- [TASK TO COMPLETE]: Only a number is required: how many lines of the material contain the string "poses".

- [DATA EXTRACTS]:

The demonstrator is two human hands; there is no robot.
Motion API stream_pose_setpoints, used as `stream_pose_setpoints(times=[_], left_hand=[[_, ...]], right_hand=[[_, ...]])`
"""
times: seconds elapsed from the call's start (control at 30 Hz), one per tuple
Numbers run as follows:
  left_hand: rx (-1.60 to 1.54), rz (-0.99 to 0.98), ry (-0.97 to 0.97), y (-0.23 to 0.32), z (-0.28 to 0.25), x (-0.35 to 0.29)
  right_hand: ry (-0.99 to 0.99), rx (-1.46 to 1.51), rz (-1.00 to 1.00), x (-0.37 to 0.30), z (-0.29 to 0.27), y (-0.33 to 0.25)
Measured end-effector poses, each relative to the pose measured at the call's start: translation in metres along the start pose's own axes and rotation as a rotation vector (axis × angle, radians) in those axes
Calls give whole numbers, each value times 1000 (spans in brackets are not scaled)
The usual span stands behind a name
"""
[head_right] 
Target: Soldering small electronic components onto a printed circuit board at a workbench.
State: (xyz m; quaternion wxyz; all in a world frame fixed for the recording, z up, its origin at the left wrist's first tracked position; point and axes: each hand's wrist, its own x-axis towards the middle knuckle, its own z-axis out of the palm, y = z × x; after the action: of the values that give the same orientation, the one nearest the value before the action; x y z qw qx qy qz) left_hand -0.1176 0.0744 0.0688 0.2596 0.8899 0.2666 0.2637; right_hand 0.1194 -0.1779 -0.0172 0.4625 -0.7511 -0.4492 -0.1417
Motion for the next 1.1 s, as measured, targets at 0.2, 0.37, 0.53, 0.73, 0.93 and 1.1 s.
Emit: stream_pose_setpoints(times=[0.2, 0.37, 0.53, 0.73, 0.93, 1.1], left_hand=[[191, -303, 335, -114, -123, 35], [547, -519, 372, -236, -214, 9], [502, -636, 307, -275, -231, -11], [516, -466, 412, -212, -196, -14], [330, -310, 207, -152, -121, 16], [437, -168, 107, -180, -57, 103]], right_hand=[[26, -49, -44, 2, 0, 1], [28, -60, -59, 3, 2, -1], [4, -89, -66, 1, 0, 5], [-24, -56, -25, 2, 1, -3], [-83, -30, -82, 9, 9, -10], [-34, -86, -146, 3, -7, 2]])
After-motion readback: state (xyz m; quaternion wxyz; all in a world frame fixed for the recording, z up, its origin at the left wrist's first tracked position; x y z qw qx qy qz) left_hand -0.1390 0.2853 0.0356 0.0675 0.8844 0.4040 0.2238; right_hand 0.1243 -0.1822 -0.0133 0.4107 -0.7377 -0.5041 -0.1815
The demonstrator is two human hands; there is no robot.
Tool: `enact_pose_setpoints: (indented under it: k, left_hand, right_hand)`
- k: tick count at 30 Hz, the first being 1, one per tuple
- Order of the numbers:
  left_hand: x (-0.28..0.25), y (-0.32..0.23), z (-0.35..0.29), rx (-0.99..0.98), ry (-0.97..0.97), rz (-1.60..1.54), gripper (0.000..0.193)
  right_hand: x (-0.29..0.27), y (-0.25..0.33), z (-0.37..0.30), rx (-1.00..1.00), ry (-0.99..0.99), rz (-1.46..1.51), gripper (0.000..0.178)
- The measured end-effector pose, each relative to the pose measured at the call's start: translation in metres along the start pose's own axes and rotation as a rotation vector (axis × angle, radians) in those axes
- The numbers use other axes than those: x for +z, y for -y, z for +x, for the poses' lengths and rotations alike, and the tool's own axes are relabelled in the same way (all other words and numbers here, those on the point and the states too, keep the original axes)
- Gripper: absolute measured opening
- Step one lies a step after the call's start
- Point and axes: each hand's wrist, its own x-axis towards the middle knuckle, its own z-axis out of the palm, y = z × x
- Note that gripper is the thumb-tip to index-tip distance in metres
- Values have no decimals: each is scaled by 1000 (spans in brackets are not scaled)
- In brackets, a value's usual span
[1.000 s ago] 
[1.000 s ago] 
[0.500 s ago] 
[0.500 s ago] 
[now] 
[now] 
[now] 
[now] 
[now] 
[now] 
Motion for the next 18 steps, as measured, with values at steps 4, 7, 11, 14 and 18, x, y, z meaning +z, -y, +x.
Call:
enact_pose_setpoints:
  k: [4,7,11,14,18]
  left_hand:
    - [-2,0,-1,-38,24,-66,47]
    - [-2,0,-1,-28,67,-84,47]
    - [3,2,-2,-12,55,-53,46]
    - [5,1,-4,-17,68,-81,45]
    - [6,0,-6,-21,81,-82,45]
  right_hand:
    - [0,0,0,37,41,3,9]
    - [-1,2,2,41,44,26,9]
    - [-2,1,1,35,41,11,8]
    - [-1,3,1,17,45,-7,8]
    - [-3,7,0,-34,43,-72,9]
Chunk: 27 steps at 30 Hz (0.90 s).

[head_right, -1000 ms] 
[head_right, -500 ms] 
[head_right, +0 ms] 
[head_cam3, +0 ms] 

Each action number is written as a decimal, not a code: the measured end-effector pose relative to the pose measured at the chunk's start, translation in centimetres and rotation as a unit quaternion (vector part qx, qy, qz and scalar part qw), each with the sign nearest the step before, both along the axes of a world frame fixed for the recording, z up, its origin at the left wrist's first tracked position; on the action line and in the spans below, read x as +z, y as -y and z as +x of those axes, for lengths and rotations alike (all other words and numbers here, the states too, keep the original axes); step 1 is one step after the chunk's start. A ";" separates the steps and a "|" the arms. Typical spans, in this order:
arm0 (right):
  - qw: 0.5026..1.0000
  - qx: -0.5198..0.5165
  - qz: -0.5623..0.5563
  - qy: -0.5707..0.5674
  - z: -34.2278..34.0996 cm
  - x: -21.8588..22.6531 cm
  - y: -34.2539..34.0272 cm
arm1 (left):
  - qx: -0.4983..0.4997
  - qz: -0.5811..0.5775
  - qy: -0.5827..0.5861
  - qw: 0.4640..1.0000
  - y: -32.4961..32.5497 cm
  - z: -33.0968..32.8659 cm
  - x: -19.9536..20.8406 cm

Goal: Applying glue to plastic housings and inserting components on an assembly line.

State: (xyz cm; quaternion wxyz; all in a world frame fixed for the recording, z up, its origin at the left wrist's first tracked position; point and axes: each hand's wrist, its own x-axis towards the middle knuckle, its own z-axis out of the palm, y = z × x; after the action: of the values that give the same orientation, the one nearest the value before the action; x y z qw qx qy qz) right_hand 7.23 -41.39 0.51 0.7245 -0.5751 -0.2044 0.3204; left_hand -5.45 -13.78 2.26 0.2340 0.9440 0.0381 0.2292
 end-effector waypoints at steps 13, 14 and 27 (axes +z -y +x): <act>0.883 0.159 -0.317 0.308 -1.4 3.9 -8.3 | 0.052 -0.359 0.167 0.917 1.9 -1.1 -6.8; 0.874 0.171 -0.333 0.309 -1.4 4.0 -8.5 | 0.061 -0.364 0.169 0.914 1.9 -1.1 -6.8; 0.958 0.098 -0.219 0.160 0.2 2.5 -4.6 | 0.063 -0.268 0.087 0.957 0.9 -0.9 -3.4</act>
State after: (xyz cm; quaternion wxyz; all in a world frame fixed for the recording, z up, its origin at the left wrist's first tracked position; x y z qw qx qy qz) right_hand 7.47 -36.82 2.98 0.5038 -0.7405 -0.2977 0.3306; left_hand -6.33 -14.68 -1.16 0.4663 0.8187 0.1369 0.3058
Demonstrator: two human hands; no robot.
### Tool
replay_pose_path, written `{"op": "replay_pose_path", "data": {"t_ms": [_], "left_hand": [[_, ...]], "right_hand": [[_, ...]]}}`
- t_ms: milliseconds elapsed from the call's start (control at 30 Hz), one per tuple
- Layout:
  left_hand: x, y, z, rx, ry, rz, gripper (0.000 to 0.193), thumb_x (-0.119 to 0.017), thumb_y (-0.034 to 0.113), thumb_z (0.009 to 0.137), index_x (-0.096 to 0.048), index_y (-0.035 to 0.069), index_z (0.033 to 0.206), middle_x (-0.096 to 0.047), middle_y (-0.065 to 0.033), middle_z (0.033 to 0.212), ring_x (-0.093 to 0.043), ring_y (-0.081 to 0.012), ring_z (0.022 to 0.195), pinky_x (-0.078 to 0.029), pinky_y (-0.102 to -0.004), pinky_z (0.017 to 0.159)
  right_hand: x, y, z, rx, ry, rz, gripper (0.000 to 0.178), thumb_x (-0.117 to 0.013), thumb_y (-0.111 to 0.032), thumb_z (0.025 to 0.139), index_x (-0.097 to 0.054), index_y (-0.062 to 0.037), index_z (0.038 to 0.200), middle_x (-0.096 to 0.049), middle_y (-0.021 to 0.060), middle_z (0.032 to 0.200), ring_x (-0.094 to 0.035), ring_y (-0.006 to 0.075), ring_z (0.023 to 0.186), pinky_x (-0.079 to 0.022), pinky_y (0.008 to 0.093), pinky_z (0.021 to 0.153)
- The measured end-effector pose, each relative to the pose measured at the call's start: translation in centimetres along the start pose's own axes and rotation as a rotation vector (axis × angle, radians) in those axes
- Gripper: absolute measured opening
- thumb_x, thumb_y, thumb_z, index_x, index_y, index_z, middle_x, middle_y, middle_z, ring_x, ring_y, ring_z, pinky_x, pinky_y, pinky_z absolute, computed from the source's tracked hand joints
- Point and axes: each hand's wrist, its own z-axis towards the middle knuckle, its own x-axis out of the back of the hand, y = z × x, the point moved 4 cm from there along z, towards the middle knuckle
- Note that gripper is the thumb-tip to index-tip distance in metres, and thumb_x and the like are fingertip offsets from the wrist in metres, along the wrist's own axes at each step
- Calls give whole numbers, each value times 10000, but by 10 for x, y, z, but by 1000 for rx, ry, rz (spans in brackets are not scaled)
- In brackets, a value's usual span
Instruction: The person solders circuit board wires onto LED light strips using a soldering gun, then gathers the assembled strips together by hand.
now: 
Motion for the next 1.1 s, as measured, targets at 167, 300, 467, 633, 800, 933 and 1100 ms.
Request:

- [TASK RESULT]: 2